%MIT OpenCourseWare: https://ocw.mit.edu
%18.102 / 18.1021 Introduction to Functional Analysis Spring 2021
%License: Creative Commons BY-NC-SA
%For information about citing these materials or our Terms of Use, visit: https://ocw.mit.edu/terms.
\pagebreak\section*{March 2, 2021}
We'll prove the Hahn-Banach theorem today, which explains how to extend bounded linear functionals on a subspace to the whole normed vector space, answering the question of whether the dual of bounded linear functionals is nontrivial for normed vector spaces.
Last time, we discussed \textbf{Zorn's lemma} from set theory (which we can take as an axiom), which tells us that a partially ordered set has a maximal element if every chain has an upper bound. (Remember that this notion involves a generalization $\preceq$ of the usual $\le$.) As a warmup, today we'll use this axiom to prove a fact about vector spaces. Recall that a \vocab{Hamel basis} of a vector space $V$ is a linearly independent set $H$, where every element of $V$ is a finite linear combination of elements of $H$. We know that finite-dimensional vector spaces always have a (regular) basis, and this is the analog for infinite-dimensional spaces:
\begin{theorem}
If $V$ is a vector space, then it has a Hamel basis.
\end{theorem}
\begin{proof}
We'll construct a partially ordered set as follows: let $E$ be the set of linearly independent subsets of $V$, and we define a partial order $\preceq$ by inclusion of those subsets. We now want to apply Zorn's lemma on $E$, so first we must check the condition: if $C$ is a chain in $E$ (meaning any two elements can be compared), we can define
\[
c = \bigcup_{e \in C} e
\]
to be the union of all subsets in the chain. We claim that $c$ is a linearly independent subset: to see that, consider a subset of elements $v_1, v_2, \cdots, v_n \in c$. Pick $e_1, e_2, \cdots, e_n \in C$ such that $v_j \in e_j$ for each $j$: by induction, because we can compare any two elements in $C$, we can also order finitely many elements in $C$ as well, and thus there is some $J$ such that $e_j \preceq e_J$ for all $j \in [1, 2, \cdots, n]$. So that means that all of $v_1, \cdots, v_n$ are in $e_J$, which is a linearly independent set by assumption. So indeed our arbitrary set $v_1, \cdots, v_n \in c$ is linearly independent, meaning $c$ is linearly independent.

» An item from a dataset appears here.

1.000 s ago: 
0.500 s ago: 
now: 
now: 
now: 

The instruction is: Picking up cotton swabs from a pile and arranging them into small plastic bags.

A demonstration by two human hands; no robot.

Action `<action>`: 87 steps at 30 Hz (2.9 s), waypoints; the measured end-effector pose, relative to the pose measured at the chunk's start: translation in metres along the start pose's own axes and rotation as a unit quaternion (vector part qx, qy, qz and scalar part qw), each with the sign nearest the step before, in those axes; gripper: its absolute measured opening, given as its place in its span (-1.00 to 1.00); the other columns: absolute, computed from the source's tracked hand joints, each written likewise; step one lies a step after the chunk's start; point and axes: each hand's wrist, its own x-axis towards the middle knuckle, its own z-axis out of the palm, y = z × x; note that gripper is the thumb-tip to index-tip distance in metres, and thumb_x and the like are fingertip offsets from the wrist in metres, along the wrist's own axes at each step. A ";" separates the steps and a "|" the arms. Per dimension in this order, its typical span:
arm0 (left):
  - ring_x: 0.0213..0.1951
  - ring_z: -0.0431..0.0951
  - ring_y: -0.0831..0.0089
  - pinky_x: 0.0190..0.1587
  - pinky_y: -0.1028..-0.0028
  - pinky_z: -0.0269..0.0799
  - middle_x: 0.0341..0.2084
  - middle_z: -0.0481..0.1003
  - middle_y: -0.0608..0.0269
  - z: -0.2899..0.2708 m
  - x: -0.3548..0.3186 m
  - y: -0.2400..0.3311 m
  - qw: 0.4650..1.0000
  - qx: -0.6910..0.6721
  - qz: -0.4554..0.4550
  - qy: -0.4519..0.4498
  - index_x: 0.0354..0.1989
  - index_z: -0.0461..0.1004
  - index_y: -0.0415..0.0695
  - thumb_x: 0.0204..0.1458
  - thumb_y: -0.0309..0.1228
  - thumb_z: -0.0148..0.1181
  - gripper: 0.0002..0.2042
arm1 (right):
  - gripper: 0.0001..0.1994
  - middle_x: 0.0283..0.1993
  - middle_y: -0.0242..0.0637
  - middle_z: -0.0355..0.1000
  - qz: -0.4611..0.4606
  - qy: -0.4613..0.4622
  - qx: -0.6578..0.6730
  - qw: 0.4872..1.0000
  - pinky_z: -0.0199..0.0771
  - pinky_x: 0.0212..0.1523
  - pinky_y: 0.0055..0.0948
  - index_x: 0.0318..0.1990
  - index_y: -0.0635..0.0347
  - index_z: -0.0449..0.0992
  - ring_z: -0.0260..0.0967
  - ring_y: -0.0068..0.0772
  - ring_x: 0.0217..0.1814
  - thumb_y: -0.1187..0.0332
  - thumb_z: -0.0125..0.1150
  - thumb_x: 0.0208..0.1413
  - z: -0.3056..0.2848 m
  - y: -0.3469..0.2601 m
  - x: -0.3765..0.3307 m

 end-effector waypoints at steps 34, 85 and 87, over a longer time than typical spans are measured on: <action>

And now notice that $e \preceq c$ for all $e \in C$ -- that is, $c$ is an upper bound of $C$. So the hypothesis of Zorn is verified, and we can apply Zorn's lemma to see that $E$ has some maximal element $H$.
We claim that $H$ spans $V$ -- suppose otherwise. Then there is some $v \in V$ such that $v$ is not a finite linear combination of elements in $H$, meaning that $H \cup \{v\}$ is linearly independent. But then $H \prec H \cup\{v\}$ (meaning $\preceq$ but not equality), so $H$ is not maximal, which is a contradiction. Thus $H$ must have spanned $V$, and that means $H$ is a Hamel basis of $V$.
\end{proof}
Now that we've seen Zorn's lemma in action once, we're ready to use it to prove Hahn-Banach:
\begin{theorem}[Hahn-Banach]\label{hahn-banach}
Let $V$ be a normed vector space, and let $M \subset V$ be a subspace. If $u: M \to \CC$ is a linear map such that $|u(t)| \le C||t||$ for all $t \in M$ (in other words, we have a bounded linear functional), then there exists a \textbf{continuous extension} $U: V \to \CC$ (which is an element of $\mc{B}(V, \CC) = V'$) such that $U|_M = u$ and $||U(t)|| \le C||t||$ for all $t \in V$ (with the same $C$ as above).
\end{theorem}
This result is very useful -- in fact, it can be used to prove that the dual of $\ell^{\infty}$ is not $\ell^1$, even though the dual of $\ell^1$ is $\ell^{\infty}$.
To prove it, we'll first prove an intermediate result:
\begin{lemma}\label{hahnbanachlemma}
Let $V$ be a normed space, and let $M \subset V$ be a subspace. Let $u: M \to \CC$ be linear with $|u(t)| \le C||t||$ for all $t \in M$. If $x \not \in M$, then there exists a function $u': M' \to \CC$ which is linear on the space $M' = M + \CC x = \{t + ax: t \in M, a \in C\}$, with $u'|_M = u$ and $|u'(t')| \le C |t'|$ for all $t' \in M'$.
\end{lemma}
We can think of $M$ as a plane and $x$ as a vector outside of that plane: then we're basically letting ourselves extend $u$ in one more dimension, and the resulting bounded linear functional has the same bound that $u$ did. The reason this is a helpful strategy is that we'll apply Zorn's lemma to the set of all continuous extensions of $u$, placing a partial order using extension. Then we'll end up with a maximal element, and we want to conclude that this maximal continuous extension is defined on $V$. So this lemma helps us do that last step of contradiction, much like with the proof of existence for a Hamel basis.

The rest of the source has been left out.